The provided setup instructions enable the local execution and testing of all implemented API endpoints.
I've defined the database schema through TypeORM entities (Attribute, Category, CategoryAttribute). API request and response structures are managed via Data Transfer Objects (DTOs), specifically GetAttributesDto and PaginationDto.
I've implemented caching for the GET /attributes endpoint using cache-manager with Redis. I find this strategy beneficial due to the potential for frequent requests for attribute lists, particularly when filtered by categories. Caching reduces database load and enhances response times for repetitive queries with identical parameters. I perform cache invalidation upon attribute creation, update, or deletion to maintain data consistency.

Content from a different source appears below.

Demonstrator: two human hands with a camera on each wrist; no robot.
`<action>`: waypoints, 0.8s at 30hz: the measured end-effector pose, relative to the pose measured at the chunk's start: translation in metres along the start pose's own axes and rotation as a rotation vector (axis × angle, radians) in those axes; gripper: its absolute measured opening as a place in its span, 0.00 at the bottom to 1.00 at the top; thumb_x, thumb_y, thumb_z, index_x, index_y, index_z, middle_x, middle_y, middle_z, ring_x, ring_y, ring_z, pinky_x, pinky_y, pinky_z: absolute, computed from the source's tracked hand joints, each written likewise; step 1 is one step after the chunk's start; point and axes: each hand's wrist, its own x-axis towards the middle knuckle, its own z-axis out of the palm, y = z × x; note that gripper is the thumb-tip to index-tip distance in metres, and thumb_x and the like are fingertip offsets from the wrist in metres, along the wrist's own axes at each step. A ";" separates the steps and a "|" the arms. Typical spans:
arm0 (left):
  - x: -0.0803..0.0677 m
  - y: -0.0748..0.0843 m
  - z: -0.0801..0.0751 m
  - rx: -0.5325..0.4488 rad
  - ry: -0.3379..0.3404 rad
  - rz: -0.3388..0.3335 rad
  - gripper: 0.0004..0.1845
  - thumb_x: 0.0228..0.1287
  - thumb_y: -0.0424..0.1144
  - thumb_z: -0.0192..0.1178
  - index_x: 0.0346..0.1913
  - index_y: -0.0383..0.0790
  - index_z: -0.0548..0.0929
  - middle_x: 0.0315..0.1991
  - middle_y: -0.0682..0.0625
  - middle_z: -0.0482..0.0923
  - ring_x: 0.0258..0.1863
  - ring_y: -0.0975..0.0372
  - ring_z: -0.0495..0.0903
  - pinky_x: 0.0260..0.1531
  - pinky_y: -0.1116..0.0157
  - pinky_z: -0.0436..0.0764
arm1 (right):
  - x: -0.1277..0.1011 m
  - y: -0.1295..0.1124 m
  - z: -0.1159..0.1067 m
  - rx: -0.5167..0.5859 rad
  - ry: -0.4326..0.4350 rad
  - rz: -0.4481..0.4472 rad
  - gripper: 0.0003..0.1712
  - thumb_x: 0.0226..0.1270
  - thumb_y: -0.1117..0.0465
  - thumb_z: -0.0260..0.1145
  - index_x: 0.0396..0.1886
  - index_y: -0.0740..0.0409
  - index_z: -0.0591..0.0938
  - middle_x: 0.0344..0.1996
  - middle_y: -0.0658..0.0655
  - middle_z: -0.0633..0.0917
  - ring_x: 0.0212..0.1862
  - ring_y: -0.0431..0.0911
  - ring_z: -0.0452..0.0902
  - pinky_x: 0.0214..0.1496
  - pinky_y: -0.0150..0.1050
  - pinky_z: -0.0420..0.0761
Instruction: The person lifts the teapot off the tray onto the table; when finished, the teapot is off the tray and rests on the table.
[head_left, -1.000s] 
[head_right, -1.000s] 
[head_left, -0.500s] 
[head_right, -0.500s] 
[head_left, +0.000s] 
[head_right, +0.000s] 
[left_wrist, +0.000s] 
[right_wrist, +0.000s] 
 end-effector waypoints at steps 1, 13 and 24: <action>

To accommodate a scale of 10 million+ products, I would consider the following performance optimization strategies:
- Database Indexing: I would ensure comprehensive indexing on foreign keys (
categoryId,attributeId,parentId) and frequently queried columns (name) for optimizing read performance. - Advanced Caching: Beyond the current Redis implementation, I would explore more granular caching (e.g., per category, per attribute type) and the adoption of a distributed caching solution.
- Database Sharding/Partitioning: For extremely large datasets, I would consider sharding the database based on logical partitions (e.g.,
categoryId) to distribute the data and query load across multiple database instances. - Read Replicas: I would utilize PostgreSQL read replicas to enable horizontal scaling of read operations, offloading the primary database.
- Query Optimization: I would prioritize continuous monitoring and optimization of complex database queries, especially those involving joins and aggregations.
- Data Denormalization: For specific read-heavy operations, I might consider strategic data denormalization to reduce join complexity, acknowledging the associated trade-offs in data consistency.
- Load Balancing and Horizontal Scaling: I would deploy multiple instances of the NestJS application behind a load balancer to distribute incoming API requests, enhancing throughput and availability.
- Connection Pooling: I would implement efficient database connection management to minimize overhead and improve resource utilization.
While not included in this deliverable, a robust testing suite would typically comprise:
- Unit and Integration Tests: I would utilize frameworks such as Jest to validate individual components and their interactions.
- End-to-End (E2E) API Tests: I would employ tools like Supertest to ensure the correctness and robustness of the API endpoints from an external perspective.